Когда я проходил мимо их столика, девчонка вдруг подняла взгляд и посмотрела мне прямо в лицо. И весело улыбнулась. На этот раз — совершенно отчетливо, совсем не так, как вчера. Ошибки быть не могло…
Завтракая в одиночку, я пытался занять чем-то голову, но после воспоминания о ее улыбке больше ни о чем толком не думалось. За какую бы еще мысль я ни брался, в мозгу лишь прокручивались одинаковые слова — и ничего не происходило. Поэтому я просто завтракал в одиночку, разглядывая перечницу перед носом, — и не думал вообще ни о чем.
7
Заняться было нечем. Ни служебных обязанностей, ни персональных желаний. Хватит с меня: я уже пожелал остановиться в отеле “Дельфин” — и вот что получилось. Отеля, в котором переворачивались судьбы людей, больше нет— и здесь уже ни черта не изменишь. Ты проиграл, приятель. Руки вверх.
Тем не менее, я спустился в фойе, расселся на роскошном диване и попытался составить в уме расписание на день. Но расписание не составлялось. Осматривать местные достопримечательности не хотелось — а куда еще пойдешь? Подумал было убить время в кино — но, во-первых, не шло ничего приличного, а во-вторых — ну что за бред: тащиться из Токио в Саппоро, чтобы убивать время в кинотеатре!.. Чем же заняться?
Нечем.
И я решил пойти в парикмахерскую.
В конце концов, с этой вечной токийской занятостью я уже полтора месяца не стригся!
Так что это очень правильное решение. Здравое и реалистичное. Выдалось свободное время — марш в парикмахерскую! Совершенно разумно. С какой стороны ни смотри — поступок, за который не стыдно.
Я пришел в парикмахерскую при отеле. Чистую, свежую, благоухающую — одно удовольствие находиться внутри. Надеялся, что будет очередь, и придется долго ждать — но, как назло, стояло обычное утро буднего дня, и никакой очереди не было в помине. По серо-голубым стенам салона были развешаны абстракные картины, а из динамиков кабельного радио растекались кантаты Баха в обработке Жака Руше. Назвать все это “парикмахерской” просто не поворачивался язык. Этак скоро придется мыться в бане под хор грегорианских монахов. А в приемной Налогового управления медитировать под “нью-эйдж” Сакамото Рюити…
Стриг меня совсем молоденький мастер, еле-еле за двадцать.
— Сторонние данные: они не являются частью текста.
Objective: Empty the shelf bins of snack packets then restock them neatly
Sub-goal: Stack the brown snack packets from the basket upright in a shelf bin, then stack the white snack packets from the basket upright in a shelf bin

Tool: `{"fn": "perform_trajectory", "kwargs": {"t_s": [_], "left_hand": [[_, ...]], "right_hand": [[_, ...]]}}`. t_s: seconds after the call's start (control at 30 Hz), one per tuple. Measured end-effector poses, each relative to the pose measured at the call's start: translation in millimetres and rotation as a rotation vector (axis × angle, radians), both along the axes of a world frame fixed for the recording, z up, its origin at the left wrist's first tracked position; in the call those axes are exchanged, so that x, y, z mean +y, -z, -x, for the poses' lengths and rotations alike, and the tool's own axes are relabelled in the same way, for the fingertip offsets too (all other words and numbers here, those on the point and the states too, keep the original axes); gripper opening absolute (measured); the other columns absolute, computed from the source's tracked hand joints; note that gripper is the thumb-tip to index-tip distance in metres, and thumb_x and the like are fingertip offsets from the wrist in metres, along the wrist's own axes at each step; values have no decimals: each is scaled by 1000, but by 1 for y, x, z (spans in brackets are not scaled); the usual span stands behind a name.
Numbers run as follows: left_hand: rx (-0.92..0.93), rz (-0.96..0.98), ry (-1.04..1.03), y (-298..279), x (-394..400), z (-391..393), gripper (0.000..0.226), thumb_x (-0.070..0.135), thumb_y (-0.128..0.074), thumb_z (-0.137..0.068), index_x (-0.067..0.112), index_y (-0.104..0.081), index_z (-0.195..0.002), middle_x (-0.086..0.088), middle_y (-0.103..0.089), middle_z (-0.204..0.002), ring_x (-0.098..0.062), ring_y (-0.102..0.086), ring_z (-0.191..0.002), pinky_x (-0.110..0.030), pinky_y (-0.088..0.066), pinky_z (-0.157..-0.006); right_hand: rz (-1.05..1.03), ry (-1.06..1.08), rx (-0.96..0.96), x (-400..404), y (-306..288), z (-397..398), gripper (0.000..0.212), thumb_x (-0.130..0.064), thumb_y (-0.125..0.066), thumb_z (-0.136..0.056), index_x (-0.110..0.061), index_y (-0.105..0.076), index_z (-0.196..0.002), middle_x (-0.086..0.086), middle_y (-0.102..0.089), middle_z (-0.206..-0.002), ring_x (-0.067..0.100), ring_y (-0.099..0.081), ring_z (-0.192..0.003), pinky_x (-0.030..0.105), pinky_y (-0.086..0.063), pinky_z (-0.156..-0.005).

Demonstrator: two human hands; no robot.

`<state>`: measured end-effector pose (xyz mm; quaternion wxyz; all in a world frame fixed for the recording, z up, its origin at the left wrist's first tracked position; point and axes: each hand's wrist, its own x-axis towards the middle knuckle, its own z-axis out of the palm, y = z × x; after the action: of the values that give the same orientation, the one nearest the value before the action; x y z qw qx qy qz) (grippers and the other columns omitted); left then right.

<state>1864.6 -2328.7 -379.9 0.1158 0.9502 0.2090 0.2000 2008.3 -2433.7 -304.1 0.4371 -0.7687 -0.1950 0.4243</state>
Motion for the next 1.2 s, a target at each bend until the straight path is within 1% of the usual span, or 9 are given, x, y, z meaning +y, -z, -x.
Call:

Как и вчерашний бармен, тоже не знал о Саппоро ни черта. Когда я рассказал ему, что раньше на этом месте стоял другой, совсем неказистый отелишко, который тоже назывался “Дельфин”, — он лишь вымолвил: “Что вы говорите?” — и тут же потерял к рассказу интерес. Подобные темы, как видно, были ему в принципе до лампочки. Очень стильный малый. В сорочке от “Мен'з Биги”. Впрочем, дело свое он знал неплохо — и я вышел из парикмахерской удовлетворенный хотя бы этим.
Вернувшись в фойе, я снова задумался — куда бы еще себя деть? На всю стрижку ушло каких-то сорок минут.
Но в голову ничего не приходило.
От нечего делать я просидел какое-то время на диване в фойе, разглядывая окружающее пространство. За стойкой приема я заметил вчерашнюю девицу в очках. Мы встретились с нею глазами, и она как будто слегка напряглась. С чего бы? Неужели факт моего существования как-то отразился в ее сознании? Трудно сказать…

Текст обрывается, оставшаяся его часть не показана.